April 1st, 2020 | 9 min read

By Susannah Black Roberts

Right. I read it. And by “It” I mean, of course, Adrian Vermeule’s Atlantic piece.

Here’s the thing: Vermeule’s “Common good constitutionalism” is not actually that different from, for example, Hadley Arkes’ natural law constitutionalism. That tradition of Finnis-inspired Lincoln-loving conservative jurisprudence likewise rejected originalism—despite the fact that Arkes and Scalia were great friends, they disagreed on this—precisely on the grounds that there is no magic in the original text: the justice or injustice of a law depends on whether or not it comports with natural law, and tracing the “intent of the founders” is cultish ancestor worship, not commitment to good government.

Arkes would lean more on the concept and language of natural law, where Vermeule and his tribe lean more on the idea of the “common good,” but these are very obviously complementary ideas, not alternatives or competitors.

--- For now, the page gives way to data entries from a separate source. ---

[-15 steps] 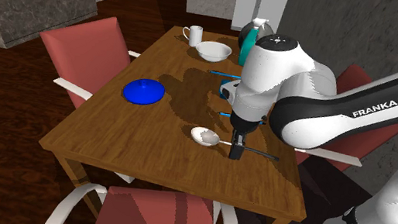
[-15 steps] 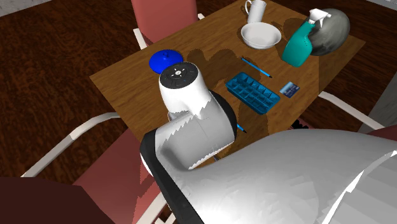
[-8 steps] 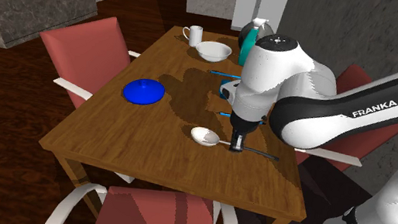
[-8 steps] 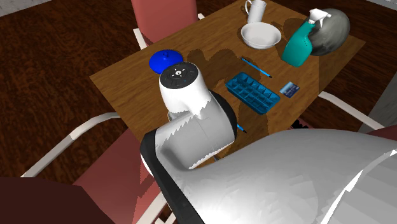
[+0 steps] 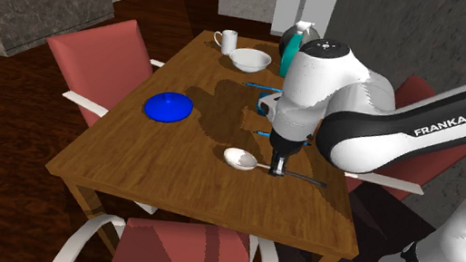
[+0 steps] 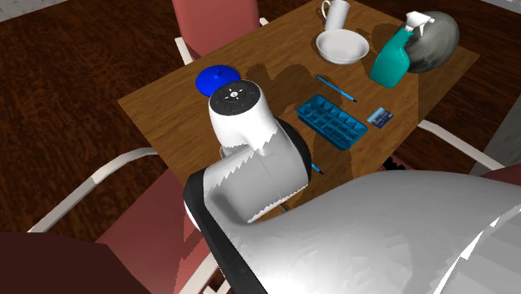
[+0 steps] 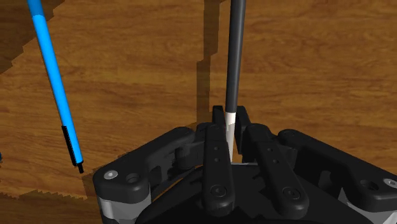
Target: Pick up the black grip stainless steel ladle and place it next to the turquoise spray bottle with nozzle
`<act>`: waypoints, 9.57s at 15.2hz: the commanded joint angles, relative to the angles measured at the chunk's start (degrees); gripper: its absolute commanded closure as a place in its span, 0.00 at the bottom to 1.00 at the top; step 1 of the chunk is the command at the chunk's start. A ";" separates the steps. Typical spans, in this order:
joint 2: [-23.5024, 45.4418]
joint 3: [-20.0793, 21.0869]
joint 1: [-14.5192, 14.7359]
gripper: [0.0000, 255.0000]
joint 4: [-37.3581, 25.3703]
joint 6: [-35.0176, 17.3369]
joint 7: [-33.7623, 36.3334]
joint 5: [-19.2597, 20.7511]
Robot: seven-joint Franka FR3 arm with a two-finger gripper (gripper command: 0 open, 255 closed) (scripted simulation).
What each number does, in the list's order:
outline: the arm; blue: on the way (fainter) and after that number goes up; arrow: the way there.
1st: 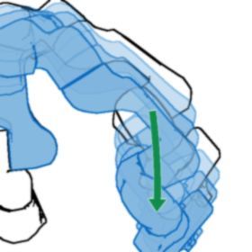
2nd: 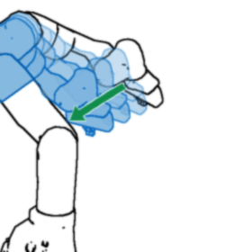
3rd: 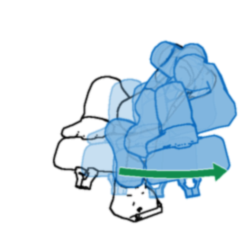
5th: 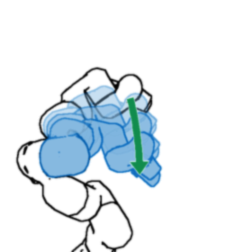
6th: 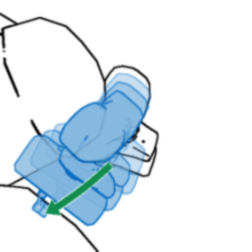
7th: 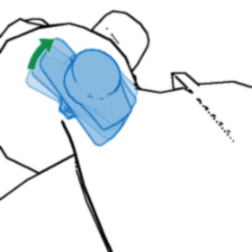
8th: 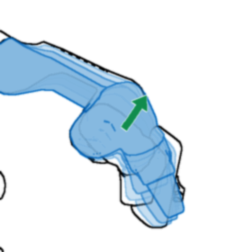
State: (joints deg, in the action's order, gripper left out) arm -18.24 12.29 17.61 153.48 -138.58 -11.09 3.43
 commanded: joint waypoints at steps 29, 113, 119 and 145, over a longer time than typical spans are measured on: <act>-11.04 -2.19 1.09 1.00 -14.93 25.75 -3.82 -2.26; 34.11 -33.38 -19.65 1.00 -73.46 37.09 -54.58 -7.71; 33.55 -33.28 -19.26 1.00 -68.06 32.22 -54.48 -7.52; 37.00 -32.49 -19.15 1.00 -52.51 13.46 -55.35 -9.21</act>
State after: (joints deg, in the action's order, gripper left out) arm 18.44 -20.28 -1.57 100.60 -124.43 -66.47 -5.66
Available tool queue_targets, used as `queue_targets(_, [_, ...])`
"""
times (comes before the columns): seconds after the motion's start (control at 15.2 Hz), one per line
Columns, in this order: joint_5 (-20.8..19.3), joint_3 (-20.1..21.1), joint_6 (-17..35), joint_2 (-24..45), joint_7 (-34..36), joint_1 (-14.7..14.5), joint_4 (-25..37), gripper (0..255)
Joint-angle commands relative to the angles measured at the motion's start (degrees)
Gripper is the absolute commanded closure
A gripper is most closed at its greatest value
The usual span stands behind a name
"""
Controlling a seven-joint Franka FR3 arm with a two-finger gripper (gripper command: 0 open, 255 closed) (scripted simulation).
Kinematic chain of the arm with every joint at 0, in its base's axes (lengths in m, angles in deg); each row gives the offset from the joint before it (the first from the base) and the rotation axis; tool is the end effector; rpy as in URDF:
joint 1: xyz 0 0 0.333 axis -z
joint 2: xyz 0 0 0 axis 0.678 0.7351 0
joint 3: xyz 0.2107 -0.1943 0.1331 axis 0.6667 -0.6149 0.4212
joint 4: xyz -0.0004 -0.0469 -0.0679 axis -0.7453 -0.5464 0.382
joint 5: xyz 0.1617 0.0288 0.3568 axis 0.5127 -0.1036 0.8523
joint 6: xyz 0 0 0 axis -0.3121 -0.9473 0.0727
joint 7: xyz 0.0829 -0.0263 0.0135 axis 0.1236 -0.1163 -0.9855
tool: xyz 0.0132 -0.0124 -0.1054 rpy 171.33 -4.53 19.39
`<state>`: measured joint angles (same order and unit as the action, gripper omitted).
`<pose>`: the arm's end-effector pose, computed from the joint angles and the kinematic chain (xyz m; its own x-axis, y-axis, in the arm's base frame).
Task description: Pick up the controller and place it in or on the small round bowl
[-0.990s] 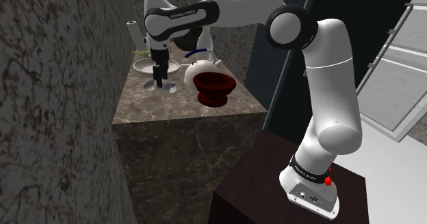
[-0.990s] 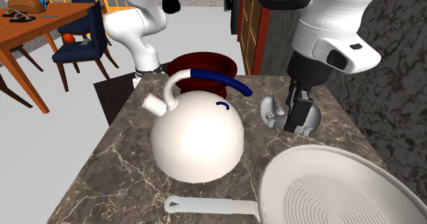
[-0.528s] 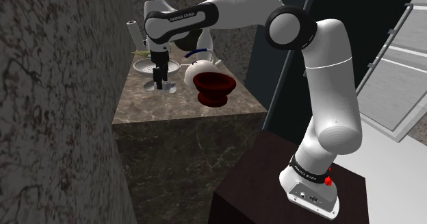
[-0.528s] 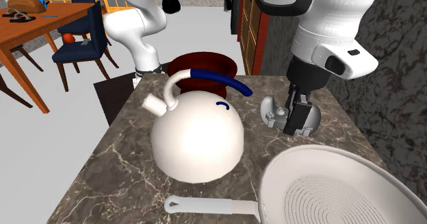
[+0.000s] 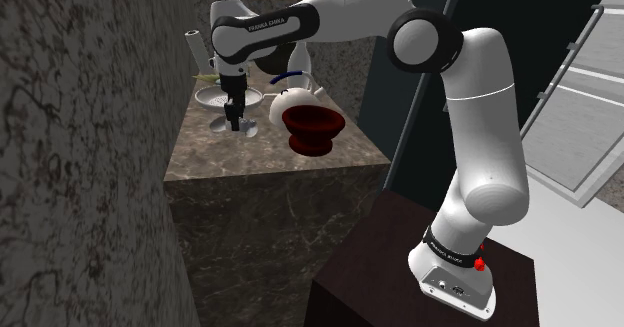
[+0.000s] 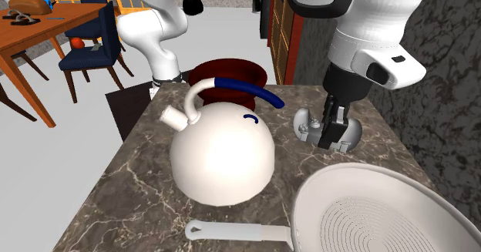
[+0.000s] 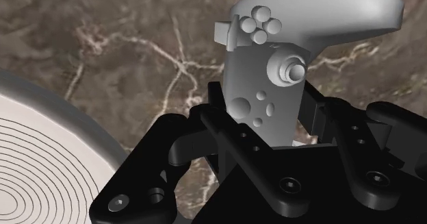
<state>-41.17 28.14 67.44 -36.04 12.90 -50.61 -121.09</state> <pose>0.6867 0.1253 0.4052 0.8127 0.5812 -0.0417 0.5814 -0.8136 -0.0083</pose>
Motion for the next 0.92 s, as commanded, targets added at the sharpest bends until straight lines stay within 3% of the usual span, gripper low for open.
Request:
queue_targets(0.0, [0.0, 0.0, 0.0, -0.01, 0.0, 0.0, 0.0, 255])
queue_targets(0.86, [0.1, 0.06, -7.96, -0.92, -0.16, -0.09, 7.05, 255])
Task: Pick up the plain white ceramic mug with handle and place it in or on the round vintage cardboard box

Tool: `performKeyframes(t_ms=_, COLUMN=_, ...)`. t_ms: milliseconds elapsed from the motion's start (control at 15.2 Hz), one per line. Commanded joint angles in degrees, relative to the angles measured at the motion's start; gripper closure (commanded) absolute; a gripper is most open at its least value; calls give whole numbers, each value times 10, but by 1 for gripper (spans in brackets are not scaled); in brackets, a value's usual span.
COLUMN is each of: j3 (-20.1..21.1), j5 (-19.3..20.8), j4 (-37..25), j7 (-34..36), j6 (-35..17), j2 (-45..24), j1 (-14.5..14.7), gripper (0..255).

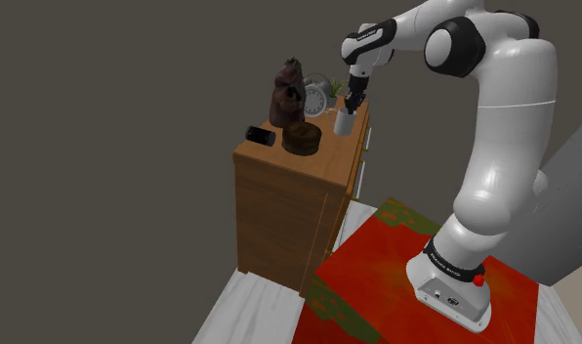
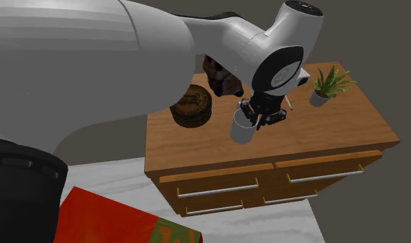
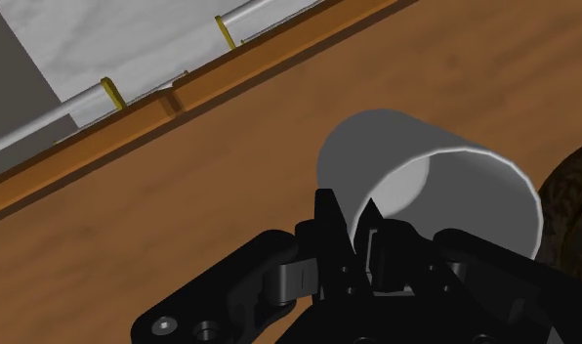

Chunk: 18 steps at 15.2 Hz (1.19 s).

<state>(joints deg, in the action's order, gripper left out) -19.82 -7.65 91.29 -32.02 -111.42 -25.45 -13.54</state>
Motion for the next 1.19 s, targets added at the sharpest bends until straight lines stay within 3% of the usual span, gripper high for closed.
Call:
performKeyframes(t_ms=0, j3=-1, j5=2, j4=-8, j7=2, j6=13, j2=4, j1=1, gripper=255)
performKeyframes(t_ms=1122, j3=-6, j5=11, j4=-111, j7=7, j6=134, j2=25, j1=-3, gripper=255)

Besides originalism, the other conservative alternative to something like either natural law or common good constitutionalism is, essentially, what we mean when we say Burkeanism: the desire to slow change, the love of the old, the tendency towards accepting tradition for the sake of stability. This can be a wise Chesterton’s-fence move, but it too often either betrays a kind of nihilistic fear that there is no actual rational moral ground for law, or a craven desire for those in power to simply hold on to it. Vermeule rightly rejects this—and so, for that matter, did Burke. In his treatise on the Popery Laws, he wrote that

It would be hard to point out any error more truly subversive of all the order and beauty, of all the peace and happiness of human society, than the position, that any body of men have a right to make what laws they please or that laws can derive any authority from their institution merely, and independent of the quality of the subject-matter. No arguments of policy, reason of state, or preservation of the constitution can be pleaded in favor of such a practice.They may, indeed, impeach the frame of that constitution, but can never touch this immovable principle. This seems to be, indeed, the doctrine which Hobbes broached in the last century, and which was then so frequently and so ably refuted.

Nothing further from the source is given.